The encryption device 122 is designed to encrypt the data D with the aid of the first key t in order to generate the encrypted data K. The combination device 124 is designed to combine the first key T with the second key p in order to generate an encrypted first key and to combine the encrypted first key with the metadata X in order to generate the package T or first an unsigned package to which the signature is attached in order to finally obtain the package T. However, in fig. 3, the additional devices of the apparatus 110 are omitted from the illustration for the sake of clarity. In addition, packet T is discussed in more detail with reference to fig. 4.
Fig. 4 shows a schematic diagram of a packet T according to an embodiment. Packet T refers to a packet from one of the above figures.
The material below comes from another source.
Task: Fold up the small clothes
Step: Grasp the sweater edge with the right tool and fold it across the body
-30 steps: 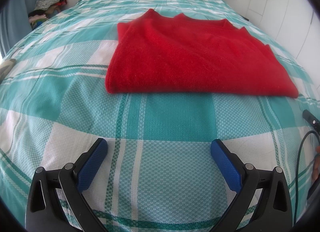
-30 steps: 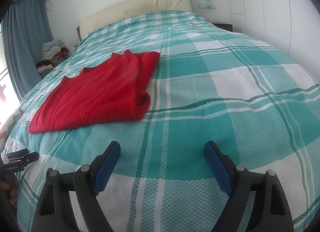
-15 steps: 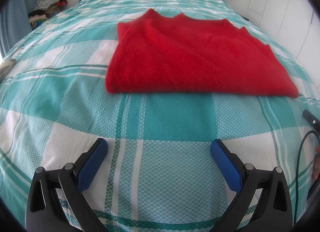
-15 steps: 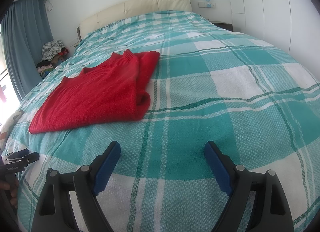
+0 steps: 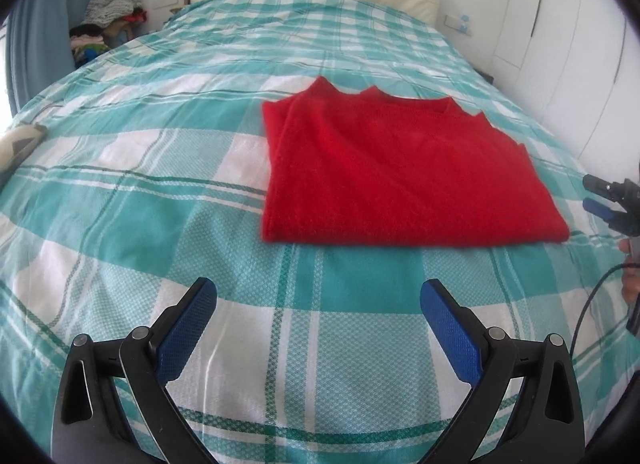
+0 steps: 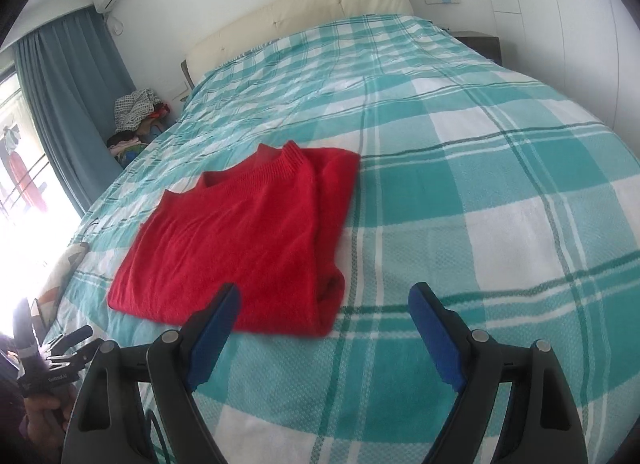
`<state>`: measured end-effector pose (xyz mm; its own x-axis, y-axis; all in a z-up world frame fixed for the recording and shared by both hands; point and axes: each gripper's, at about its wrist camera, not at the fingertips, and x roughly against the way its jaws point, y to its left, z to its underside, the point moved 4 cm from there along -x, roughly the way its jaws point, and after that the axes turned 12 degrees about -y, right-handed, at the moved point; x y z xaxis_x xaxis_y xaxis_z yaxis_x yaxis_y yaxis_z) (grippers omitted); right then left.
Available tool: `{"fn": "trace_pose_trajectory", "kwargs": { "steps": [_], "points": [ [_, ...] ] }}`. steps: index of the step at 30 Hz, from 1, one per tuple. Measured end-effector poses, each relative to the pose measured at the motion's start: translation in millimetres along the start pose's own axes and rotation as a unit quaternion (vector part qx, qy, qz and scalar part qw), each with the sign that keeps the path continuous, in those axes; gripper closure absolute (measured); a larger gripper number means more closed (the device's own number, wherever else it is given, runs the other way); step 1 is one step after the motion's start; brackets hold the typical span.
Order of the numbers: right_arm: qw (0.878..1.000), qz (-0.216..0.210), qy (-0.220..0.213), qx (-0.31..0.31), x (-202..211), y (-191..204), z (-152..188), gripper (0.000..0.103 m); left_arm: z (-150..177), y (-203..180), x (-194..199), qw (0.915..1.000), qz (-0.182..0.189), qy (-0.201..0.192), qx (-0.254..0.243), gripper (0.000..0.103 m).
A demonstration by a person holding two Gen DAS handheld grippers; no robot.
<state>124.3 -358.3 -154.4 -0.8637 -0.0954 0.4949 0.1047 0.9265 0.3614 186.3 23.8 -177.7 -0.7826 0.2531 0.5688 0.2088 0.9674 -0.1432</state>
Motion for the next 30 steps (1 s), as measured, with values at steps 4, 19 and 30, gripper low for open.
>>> {"fn": "trace_pose_trajectory", "kwargs": {
  "steps": [4, 19, 30],
  "points": [
    [0.997, -0.024, 0.061, -0.051, -55.4, -11.2, -13.9, 0.018, -1.6, 19.8, -4.9, 0.9988, -0.002, 0.009, 0.048, 0.001],
    [0.992, -0.043, 0.115, -0.014, -102.1, 118.5, -34.4, 0.093, -26.4, 87.9, 28.5, 0.9862, -0.015, -0.024, 0.163, 0.001],
    [0.978, -0.096, 0.161, 0.096, -174.0, 295.6, 26.9, 0.091, -21.6, 124.8, 28.8, 0.98, -0.047, -0.019, 0.192, 0.001]
  ]
}}
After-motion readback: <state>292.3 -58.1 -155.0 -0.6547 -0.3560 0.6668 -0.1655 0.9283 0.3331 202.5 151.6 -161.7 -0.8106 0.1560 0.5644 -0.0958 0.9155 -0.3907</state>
In other words, fig. 4 shows a schematic structure of the packet T. The package T has an encrypted first key T 'and metadata X, which are combined into an unsigned package T'. The unsigned package T' together with the signature S yields the package T or the signed package.
Fig. 5 shows a schematic view of a part of a device 110 for managing data D according to an embodiment. The part of the device 110 shown in fig. 3 corresponds or is similar to the part of the device shown in fig. 1 which is arranged in the second vehicle arrangement. Also indicated in fig. 5 is a trusted environment 506, which is for example part of a second vehicle device. According to the embodiment shown here, the checking means 132, the decrypting means 134, the generating means 136 and the executing means 138 are implemented in a trusted environment 506.
In the illustration of fig. 5, the checking means 132 and the decryption means 134 are combined in a schematic block. The checking device 132 is designed to receive the packet T. The decryption means 134 are designed to decrypt the encrypted first key contained in the packet T with the aid of the third key q. The third key q is only present in the trusted environment 506. The first key t and the metadata X, decrypted again, are the output of the block with the checking means 132 and the decryption means 134. The generating means 136 again generate the data D in decrypted form from the encrypted data K by means of the decrypted first key t. The execution means 138 optionally also performs a reprocessing of the data D using the metadata X in order to generate filtered and/or converted data D'.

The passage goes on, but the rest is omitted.